Ingus Jakovičs

No. 8 – Palencia Baloncesto
- Position: Point guard
- League: Primera FEB

Personal information
- Born: 18 April 1993 (age 33) Madona, Latvia
- Nationality: Latvian
- Listed height: 1.86 m (6 ft 1 in)
- Listed weight: 77 kg (170 lb)

Career information
- Playing career: 2009–present

Career history
- 2009–2010: BK Gulbenes Buki
- 2010–2011: BAA Rīga
- 2011–2014: BK Liepājas Lauvas
- 2014–2016: VEF Rīga
- 2016: Nizhny Novgorod
- 2016–2019: Ventspils
- 2019–2021: Varese
- 2021: Budivelnyk
- 2021–2022: Valmiera Glass ViA
- 2022: CSP Limoges
- 2023–2025: Básquet Coruña
- 2025–present: Palencia Baloncesto

Career highlights
- LBL champion (2015);

= Ingus Jakovičs =

Latvian basketball player (born 1993)

Ingus Jakovičs (born 18 April 1993) is a Latvian professional basketball player who last played for Palencia Baloncesto of the Primera FEB. He is also a member of the Latvian national team.

== Professional career ==
Jakovičs started playing basketball for BK Gulbenes Buki in Latvian Basketball League 2nd division. In 2010, he spent a season with BAA Riga, which was a youth team that played in LBL D2. A year later he moved to BK Liepājas Lauvas where he played until the end of the 2013 when his contract was bought out by VEF Rīga.

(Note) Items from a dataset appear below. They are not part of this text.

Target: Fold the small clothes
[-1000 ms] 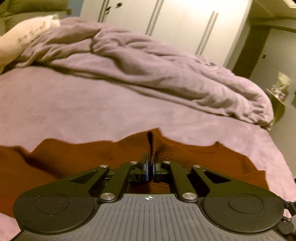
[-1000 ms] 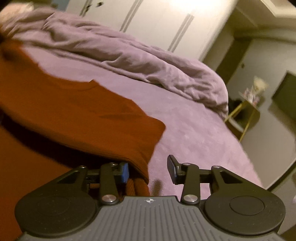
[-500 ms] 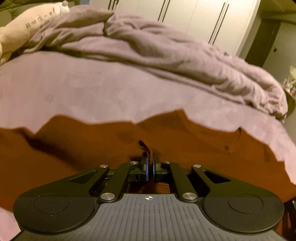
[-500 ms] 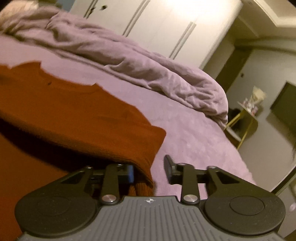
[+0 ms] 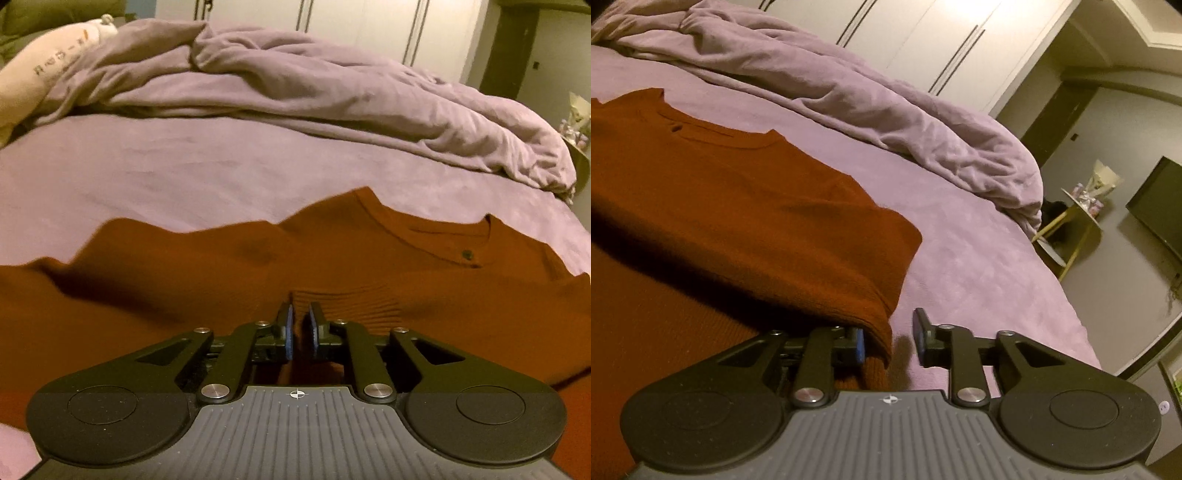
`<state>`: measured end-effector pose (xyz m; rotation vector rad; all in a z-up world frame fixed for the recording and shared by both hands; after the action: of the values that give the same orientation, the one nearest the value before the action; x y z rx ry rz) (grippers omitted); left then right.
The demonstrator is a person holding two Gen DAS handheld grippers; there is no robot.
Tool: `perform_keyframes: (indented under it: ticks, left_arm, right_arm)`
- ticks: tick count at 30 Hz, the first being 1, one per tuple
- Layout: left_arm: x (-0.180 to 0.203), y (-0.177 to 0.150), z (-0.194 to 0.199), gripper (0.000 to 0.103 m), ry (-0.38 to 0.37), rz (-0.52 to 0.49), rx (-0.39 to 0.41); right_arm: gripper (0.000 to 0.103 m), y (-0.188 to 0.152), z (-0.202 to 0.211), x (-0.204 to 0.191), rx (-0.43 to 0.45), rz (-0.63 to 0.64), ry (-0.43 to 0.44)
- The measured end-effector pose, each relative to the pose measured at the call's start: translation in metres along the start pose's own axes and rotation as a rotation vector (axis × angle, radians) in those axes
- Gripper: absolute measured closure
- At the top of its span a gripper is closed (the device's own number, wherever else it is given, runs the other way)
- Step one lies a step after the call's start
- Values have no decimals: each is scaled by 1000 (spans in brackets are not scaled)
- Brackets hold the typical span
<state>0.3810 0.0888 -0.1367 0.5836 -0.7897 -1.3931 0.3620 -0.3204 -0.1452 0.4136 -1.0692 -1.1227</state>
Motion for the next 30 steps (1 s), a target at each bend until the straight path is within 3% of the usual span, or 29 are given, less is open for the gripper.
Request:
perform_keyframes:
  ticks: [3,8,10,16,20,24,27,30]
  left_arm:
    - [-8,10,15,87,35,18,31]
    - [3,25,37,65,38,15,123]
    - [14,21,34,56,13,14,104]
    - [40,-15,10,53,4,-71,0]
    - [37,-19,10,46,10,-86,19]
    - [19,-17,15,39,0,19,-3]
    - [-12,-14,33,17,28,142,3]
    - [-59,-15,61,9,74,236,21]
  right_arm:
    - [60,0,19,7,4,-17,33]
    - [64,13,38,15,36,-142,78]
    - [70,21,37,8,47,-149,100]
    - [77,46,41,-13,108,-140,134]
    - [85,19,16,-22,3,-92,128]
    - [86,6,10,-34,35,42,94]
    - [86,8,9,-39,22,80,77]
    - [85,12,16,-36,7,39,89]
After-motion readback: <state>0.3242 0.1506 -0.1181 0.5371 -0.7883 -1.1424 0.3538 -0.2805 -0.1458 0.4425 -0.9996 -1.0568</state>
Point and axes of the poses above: each gripper's, at about its wrist camera, not at the fingertips, and z roughly against the way its jaws point, x to its right, y to its top, the point moved 10 cm from there along -z, roughly the way its jaws point, and after that the axes turned 6 degrees about x, right-handed, at the moved point
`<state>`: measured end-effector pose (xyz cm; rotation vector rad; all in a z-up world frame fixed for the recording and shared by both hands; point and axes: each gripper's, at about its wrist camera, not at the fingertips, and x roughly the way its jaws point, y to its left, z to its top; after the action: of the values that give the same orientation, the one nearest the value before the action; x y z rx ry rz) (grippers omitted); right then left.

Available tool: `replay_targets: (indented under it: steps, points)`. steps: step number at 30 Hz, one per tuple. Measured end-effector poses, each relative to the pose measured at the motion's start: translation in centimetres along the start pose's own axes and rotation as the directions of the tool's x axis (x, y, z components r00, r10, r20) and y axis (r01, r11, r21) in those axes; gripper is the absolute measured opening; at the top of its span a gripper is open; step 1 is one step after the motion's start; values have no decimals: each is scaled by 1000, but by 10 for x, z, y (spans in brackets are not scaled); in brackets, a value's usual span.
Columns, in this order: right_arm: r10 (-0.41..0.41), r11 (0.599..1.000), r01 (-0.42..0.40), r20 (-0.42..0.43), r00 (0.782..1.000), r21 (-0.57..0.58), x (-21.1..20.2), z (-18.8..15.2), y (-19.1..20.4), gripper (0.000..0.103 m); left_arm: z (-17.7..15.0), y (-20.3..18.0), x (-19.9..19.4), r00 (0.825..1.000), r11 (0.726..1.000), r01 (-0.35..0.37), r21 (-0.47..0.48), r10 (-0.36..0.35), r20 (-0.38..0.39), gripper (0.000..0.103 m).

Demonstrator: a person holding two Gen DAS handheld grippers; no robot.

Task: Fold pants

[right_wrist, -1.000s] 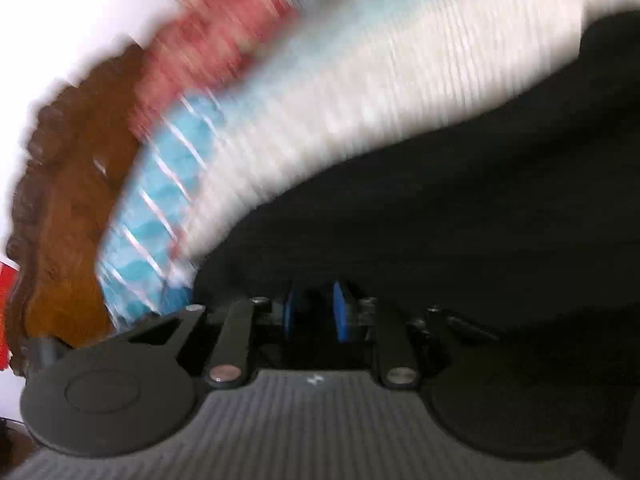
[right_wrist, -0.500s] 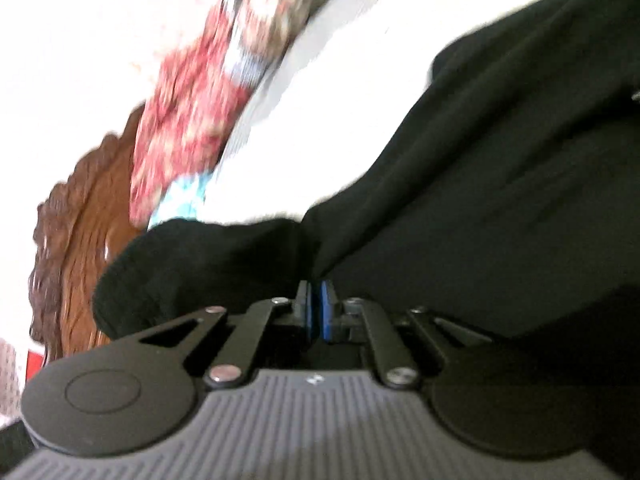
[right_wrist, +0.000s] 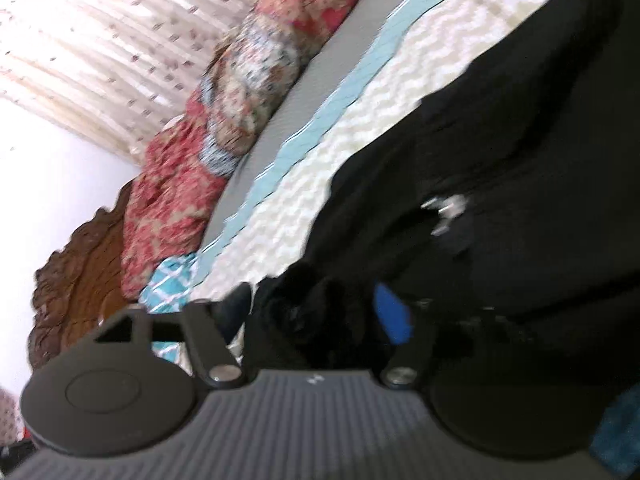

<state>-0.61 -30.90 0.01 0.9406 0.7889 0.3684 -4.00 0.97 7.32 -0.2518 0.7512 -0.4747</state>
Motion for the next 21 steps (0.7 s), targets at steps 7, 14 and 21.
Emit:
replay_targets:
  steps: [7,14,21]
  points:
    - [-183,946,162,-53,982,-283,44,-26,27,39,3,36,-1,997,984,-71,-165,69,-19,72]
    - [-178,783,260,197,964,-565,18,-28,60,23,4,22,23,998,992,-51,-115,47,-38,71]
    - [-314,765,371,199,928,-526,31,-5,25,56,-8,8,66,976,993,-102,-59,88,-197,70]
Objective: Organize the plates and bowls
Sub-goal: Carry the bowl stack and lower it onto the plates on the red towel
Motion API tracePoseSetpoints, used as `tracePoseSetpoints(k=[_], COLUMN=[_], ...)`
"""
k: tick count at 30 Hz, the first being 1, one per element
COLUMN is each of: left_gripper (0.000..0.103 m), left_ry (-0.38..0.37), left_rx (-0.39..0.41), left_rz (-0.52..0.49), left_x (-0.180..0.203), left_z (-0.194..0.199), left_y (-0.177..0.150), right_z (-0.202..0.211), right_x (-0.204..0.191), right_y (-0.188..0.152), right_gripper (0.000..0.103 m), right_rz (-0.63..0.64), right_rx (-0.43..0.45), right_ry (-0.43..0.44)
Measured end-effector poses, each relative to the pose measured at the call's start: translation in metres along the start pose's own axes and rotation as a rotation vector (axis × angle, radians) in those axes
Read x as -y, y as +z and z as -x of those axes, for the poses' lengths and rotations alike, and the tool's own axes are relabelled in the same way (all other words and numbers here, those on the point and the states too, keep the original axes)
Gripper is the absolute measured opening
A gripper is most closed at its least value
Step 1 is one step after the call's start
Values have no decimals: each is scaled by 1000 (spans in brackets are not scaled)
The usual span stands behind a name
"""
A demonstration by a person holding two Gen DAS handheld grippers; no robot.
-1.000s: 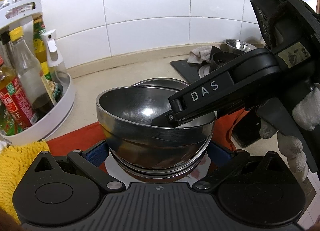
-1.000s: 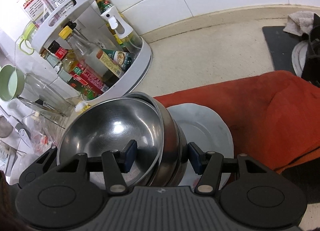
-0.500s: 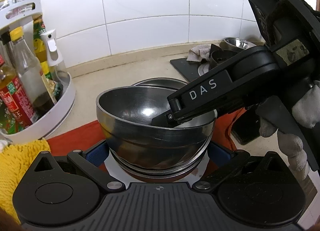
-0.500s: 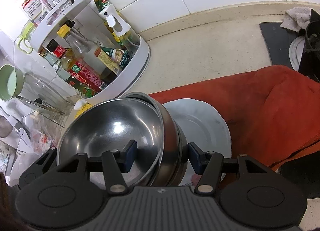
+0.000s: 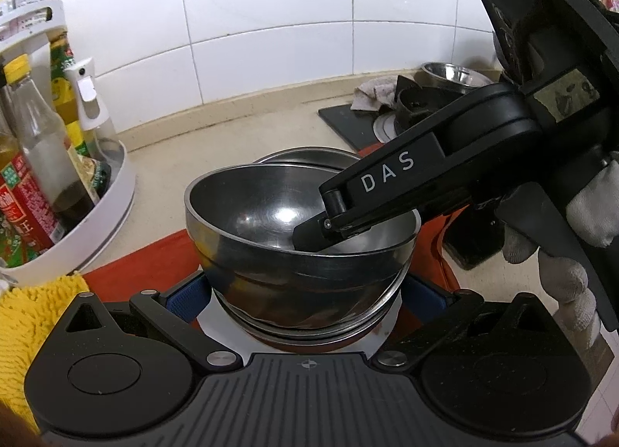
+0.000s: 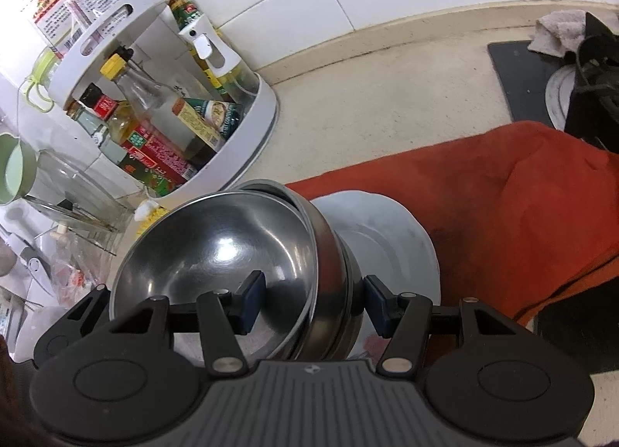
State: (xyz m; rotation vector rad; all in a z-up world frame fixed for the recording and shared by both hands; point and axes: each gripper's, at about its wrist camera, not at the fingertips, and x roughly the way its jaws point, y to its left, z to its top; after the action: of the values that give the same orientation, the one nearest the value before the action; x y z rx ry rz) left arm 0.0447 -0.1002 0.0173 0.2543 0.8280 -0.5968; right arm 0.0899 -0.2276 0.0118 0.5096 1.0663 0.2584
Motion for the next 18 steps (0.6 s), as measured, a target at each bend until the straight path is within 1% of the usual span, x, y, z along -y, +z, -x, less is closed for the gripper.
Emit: tracePoseSetpoints(k=[18], left_gripper=[103], left_ry=[2], left_rx=[-33], left_rz=[4], left_x=[-1], left_z=[-4], left_y=[-6], right_z=[-8], right_x=[-1], right_y=[-6], right_gripper=[50], right_rz=[-6], right_rx=[-33], right_ry=[-29])
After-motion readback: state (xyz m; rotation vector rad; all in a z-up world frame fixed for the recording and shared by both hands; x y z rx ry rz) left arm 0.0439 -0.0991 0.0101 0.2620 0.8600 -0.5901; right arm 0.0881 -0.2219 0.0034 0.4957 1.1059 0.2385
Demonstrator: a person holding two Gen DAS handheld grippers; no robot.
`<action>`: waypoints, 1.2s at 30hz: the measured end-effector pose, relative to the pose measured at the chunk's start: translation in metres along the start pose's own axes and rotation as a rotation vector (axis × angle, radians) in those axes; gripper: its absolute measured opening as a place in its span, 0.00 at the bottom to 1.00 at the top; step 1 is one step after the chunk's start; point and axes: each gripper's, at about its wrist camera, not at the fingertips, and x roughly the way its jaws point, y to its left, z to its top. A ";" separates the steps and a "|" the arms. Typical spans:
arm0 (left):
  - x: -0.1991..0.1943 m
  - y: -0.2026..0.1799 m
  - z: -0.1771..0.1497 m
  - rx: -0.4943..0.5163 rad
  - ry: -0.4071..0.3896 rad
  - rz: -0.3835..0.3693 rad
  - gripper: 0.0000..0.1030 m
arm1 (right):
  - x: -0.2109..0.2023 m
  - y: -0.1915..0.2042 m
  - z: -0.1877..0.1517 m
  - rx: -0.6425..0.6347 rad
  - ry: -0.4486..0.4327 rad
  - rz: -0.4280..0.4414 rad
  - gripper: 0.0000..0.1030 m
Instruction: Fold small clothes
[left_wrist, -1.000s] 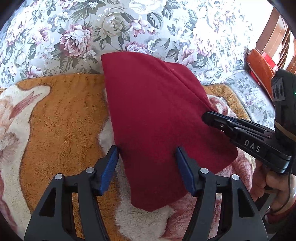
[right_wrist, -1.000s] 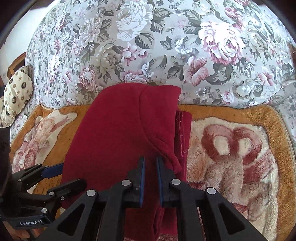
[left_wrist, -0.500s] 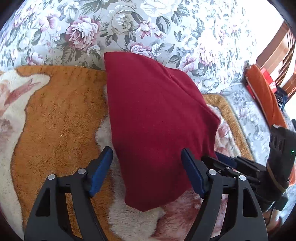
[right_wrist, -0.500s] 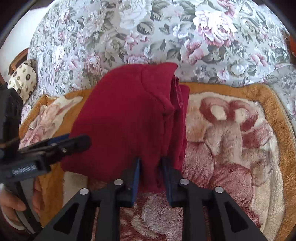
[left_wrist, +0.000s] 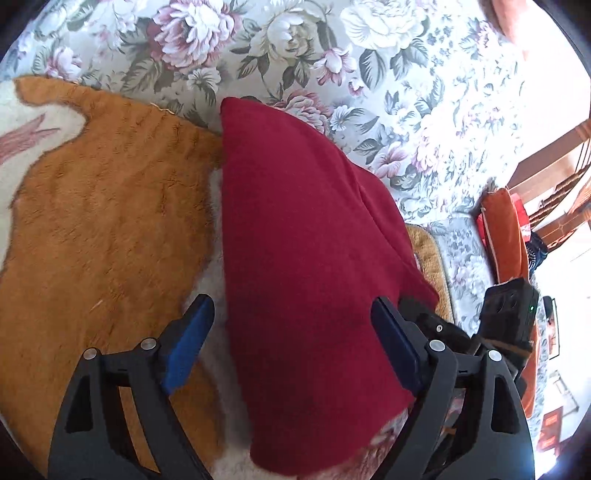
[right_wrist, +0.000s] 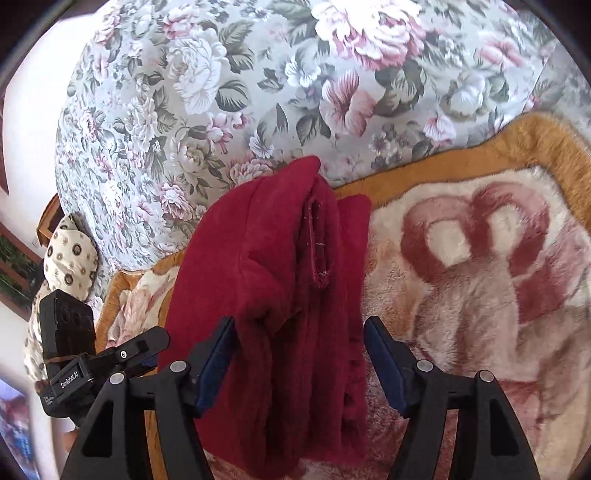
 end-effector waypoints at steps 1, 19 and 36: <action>0.007 0.001 0.004 -0.006 0.017 -0.009 0.84 | 0.003 -0.002 0.001 0.009 -0.012 0.016 0.68; -0.038 -0.016 -0.028 0.052 0.000 -0.035 0.65 | -0.032 0.037 -0.022 -0.038 -0.048 0.096 0.45; -0.092 -0.013 -0.115 0.164 -0.065 0.267 0.68 | -0.107 0.072 -0.115 -0.142 -0.071 -0.047 0.52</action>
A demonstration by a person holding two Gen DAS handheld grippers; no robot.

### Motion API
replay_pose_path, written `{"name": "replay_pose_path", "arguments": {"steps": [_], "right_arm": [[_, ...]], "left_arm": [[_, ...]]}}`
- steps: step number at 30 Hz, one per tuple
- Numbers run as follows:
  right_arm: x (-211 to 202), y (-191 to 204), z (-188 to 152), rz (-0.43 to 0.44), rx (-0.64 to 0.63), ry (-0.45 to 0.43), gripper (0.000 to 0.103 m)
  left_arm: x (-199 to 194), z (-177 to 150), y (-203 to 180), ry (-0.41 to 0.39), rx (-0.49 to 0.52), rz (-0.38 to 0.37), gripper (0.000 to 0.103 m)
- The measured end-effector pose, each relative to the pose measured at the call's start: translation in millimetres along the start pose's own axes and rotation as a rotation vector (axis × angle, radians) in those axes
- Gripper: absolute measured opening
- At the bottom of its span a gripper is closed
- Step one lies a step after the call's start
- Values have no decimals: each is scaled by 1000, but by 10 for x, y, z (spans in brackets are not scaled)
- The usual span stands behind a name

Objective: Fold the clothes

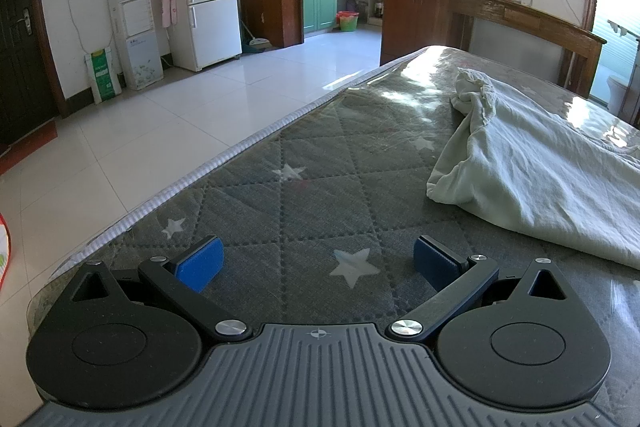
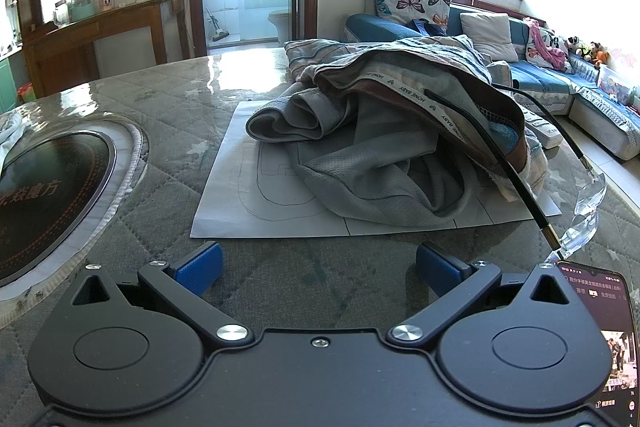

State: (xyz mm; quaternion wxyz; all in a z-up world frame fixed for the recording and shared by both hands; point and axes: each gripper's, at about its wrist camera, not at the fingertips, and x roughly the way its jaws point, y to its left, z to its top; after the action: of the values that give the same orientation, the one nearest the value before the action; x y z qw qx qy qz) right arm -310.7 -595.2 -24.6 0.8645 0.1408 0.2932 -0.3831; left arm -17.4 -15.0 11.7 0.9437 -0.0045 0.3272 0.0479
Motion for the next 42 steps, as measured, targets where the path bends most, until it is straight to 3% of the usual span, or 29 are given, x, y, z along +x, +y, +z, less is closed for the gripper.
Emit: {"name": "replay_pose_path", "arguments": {"steps": [42], "right_arm": [[-2,-1,-2,-1,-1,0,103]], "left_arm": [[-35,-25,-26,2,-31,34,103]]}}
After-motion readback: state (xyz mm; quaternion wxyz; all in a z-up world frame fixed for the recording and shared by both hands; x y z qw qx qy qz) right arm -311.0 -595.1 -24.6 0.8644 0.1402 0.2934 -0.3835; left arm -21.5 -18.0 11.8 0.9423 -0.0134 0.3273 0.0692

On 3 January 2014 he signed with VEF Rīga until the end of 2015–16 season.

On 5 August 2019 he signed with Pallacanestro Varese of the Lega Basket Serie A.

At the end of February 2021, Jakovičs received a more appealing offer from Budivelnyk, and on 25 February 2021 he signed and moved to Kyiv. On 30 November 2021 Jakovičs signed with Valmiera Glass ViA of the LEBL.

On 1 February 2022 he signed with CSP Limoges of the LNB Pro A.

== International career ==
In July 2013, Jakovičs helped the Latvian U20 team to reach the U20 European Championship finals. During this tournament he averaged 13.6 points, 3.5 assists and 2.5 rebounds. On 14 July 2014 he made his debut for the senior Latvian National Team in a win over Estonia.